(a) An in-state insurance company that has an insurance company affiliate may enter into reinsurance agreements with the affiliate, pursuant to which the tax imposed on gross premiums under § 56-4-205 is allocated from the ceding company to the reinsuring company. The reinsurance agreements shall be effective to enable the reinsuring company to use the premium tax liability so allocated as a credit under § 56-4-217; provided, that the ceding company may not use as a credit under § 56-4-217 any tax liability allocated by the ceding company to the reinsuring company. No allocation of premium tax liability as described in this section shall relieve the ceding company from responsibility for payment of the full premium tax on insurance business written in this state and for the filing of sworn returns in accordance with this section.
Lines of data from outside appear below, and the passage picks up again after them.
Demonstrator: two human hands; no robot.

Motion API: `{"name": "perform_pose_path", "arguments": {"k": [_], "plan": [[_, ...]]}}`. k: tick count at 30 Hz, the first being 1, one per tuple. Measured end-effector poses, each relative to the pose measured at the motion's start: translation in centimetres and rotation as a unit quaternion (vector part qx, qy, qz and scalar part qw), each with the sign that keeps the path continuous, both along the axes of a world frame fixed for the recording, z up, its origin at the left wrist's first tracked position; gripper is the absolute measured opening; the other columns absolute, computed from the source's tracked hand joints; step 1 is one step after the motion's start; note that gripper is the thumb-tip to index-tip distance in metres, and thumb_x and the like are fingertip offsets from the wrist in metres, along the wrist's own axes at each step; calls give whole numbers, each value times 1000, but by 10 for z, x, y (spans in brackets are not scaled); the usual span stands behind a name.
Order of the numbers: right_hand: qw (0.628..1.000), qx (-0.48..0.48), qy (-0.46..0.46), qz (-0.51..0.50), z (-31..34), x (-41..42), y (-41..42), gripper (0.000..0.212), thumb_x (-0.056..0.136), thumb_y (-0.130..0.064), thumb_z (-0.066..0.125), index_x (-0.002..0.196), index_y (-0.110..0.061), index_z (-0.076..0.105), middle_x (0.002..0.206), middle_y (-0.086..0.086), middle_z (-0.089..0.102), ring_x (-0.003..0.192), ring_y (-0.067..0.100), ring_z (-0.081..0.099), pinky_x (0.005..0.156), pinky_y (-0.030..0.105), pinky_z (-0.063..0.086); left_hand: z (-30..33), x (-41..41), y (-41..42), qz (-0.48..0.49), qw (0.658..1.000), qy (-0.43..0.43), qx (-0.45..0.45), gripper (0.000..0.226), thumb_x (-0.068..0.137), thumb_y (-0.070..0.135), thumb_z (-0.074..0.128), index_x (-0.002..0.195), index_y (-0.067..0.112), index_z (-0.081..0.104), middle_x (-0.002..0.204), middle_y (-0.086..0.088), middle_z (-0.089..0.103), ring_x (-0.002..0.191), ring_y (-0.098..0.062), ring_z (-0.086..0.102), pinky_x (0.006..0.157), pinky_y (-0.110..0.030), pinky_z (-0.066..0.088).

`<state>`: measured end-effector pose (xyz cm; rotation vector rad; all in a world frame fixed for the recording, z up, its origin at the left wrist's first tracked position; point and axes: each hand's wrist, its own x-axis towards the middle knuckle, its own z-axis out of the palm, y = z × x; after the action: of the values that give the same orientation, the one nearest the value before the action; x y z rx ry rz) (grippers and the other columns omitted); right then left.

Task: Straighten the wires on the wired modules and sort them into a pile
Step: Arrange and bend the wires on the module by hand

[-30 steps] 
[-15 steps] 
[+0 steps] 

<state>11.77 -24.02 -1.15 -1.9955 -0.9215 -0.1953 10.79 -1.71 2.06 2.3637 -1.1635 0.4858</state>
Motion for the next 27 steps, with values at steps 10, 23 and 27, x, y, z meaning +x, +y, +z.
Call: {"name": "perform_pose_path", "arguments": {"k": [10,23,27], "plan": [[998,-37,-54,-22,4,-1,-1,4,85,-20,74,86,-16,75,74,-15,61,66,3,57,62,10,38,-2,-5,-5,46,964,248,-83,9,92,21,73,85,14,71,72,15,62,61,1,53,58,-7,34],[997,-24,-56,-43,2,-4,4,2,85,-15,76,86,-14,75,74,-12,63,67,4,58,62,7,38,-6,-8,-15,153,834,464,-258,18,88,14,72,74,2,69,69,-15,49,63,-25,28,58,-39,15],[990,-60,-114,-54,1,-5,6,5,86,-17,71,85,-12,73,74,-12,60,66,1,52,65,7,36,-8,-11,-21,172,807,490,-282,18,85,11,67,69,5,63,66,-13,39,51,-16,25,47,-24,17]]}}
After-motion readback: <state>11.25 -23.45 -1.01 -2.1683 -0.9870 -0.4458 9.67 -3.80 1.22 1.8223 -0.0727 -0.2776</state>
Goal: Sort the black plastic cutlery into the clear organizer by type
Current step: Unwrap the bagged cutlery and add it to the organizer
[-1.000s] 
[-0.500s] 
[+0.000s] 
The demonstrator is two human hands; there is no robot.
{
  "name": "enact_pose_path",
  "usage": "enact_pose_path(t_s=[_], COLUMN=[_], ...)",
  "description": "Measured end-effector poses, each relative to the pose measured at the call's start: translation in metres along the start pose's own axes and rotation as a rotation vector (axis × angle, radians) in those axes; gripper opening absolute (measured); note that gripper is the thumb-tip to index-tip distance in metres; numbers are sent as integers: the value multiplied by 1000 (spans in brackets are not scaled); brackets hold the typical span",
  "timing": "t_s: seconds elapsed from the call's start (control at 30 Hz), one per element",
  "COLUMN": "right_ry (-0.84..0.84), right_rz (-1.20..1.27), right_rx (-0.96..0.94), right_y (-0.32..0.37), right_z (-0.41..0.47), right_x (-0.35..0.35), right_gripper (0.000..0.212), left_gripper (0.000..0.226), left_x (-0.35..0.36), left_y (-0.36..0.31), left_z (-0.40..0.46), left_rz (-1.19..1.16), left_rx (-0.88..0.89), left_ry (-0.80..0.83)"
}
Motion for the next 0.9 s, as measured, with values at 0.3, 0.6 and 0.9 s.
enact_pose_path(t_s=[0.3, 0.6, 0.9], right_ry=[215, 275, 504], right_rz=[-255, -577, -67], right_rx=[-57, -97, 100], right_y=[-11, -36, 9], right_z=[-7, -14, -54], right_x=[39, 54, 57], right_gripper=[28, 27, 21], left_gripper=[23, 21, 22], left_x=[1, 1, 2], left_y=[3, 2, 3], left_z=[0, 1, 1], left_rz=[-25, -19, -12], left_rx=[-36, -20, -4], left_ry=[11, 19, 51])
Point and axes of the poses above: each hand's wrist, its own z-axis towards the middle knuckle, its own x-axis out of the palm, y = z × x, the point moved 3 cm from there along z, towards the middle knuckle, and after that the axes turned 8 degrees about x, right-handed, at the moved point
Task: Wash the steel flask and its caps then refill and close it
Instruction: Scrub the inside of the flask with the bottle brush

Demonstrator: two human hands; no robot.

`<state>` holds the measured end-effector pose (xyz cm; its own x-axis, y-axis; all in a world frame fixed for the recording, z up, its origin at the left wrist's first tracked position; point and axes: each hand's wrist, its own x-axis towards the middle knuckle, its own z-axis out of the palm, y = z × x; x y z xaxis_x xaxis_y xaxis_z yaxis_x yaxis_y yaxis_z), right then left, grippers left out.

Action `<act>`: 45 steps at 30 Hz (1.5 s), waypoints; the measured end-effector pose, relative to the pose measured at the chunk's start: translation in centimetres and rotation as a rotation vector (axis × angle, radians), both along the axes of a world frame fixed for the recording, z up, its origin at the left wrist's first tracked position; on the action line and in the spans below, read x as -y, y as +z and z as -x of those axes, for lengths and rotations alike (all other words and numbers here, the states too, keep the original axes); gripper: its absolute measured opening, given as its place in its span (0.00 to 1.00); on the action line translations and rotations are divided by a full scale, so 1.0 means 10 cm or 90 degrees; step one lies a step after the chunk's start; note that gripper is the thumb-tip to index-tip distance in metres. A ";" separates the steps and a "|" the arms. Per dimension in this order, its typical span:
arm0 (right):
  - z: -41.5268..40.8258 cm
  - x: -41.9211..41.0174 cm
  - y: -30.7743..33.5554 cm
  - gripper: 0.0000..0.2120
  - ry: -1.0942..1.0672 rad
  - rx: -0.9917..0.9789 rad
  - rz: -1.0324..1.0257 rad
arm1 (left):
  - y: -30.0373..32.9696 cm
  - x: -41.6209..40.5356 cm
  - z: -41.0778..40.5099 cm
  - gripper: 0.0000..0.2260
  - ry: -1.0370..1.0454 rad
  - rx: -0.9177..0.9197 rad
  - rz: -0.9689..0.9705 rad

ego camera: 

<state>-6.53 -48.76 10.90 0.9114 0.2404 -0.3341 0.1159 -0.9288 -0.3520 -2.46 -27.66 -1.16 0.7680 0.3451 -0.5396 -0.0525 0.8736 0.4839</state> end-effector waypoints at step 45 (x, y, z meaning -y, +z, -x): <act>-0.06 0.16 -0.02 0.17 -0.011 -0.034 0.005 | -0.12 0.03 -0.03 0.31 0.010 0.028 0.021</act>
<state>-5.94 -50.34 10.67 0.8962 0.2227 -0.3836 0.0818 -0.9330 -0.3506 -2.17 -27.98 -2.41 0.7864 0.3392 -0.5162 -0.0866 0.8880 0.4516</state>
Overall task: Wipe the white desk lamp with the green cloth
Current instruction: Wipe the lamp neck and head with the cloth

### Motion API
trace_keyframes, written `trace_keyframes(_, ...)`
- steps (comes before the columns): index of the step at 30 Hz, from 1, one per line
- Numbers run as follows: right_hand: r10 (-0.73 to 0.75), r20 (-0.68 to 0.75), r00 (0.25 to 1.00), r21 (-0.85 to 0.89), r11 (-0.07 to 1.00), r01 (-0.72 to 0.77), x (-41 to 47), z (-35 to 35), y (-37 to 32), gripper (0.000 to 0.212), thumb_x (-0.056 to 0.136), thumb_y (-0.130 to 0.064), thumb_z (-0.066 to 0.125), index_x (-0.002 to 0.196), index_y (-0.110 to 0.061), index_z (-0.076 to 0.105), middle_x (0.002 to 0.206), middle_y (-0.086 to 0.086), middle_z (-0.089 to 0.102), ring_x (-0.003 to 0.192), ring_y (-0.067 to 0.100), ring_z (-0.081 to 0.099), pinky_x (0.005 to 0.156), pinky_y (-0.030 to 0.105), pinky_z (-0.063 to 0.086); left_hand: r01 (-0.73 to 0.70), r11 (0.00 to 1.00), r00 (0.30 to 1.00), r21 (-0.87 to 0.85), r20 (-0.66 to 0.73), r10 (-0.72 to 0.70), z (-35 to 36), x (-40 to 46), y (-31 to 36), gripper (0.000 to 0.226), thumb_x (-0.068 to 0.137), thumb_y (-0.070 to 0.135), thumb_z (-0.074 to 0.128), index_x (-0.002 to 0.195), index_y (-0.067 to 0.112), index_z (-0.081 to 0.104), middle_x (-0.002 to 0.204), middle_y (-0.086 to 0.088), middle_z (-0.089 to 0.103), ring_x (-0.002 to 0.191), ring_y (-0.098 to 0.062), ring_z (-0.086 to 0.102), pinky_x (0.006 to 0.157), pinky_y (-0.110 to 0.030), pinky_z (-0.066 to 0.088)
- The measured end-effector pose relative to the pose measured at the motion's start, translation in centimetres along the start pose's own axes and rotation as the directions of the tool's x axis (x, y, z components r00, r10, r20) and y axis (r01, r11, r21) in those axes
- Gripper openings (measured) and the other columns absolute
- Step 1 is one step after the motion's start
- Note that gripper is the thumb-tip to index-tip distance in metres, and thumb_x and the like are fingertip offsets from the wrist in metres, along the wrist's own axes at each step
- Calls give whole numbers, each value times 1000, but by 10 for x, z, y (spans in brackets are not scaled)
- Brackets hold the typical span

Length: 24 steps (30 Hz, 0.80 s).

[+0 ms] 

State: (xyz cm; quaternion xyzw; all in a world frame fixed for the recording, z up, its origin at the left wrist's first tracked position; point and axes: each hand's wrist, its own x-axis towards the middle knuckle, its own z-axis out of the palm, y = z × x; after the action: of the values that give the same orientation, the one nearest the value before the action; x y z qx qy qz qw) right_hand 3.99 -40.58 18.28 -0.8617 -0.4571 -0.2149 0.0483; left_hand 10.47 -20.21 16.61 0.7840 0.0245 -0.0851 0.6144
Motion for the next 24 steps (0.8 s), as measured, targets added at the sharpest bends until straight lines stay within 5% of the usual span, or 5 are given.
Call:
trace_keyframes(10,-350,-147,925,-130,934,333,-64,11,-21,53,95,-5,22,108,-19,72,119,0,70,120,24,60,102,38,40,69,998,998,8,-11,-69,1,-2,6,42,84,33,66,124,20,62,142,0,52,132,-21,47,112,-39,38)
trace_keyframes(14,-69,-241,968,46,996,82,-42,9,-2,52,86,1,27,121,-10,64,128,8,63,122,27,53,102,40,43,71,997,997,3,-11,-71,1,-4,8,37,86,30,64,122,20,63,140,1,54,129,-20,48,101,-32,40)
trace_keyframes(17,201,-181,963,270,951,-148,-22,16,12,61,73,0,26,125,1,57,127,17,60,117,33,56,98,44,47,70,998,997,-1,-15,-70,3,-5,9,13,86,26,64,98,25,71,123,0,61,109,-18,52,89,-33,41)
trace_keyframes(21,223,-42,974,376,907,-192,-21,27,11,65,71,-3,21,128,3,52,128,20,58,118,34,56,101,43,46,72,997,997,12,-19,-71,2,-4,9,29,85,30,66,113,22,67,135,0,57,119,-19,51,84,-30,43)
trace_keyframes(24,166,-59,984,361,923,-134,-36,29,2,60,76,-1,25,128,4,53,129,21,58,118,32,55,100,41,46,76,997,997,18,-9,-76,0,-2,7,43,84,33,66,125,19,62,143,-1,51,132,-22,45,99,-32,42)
Nothing in this section shall result in a reduction of the premium tax and franchise and excise tax liability of the ceding company from that which would have been imposed in the absence of this section.
(b) As used in this section:
(1) “In-state insurance company” means an insurance company:
(A) Having its principal place of business in this state; and
(B) That does not transact insurance business in any other state; and
(2) “Insurance company affiliate” means a corporation:
(A) Authorized to conduct insurance business in this state after March 19, 1991;
(B) That does not transact insurance business in any other state; and
(C) Fifty percent (50%) or more of the voting stock of which is directly or indirectly controlled by, or under common control with, an in-state insurance company.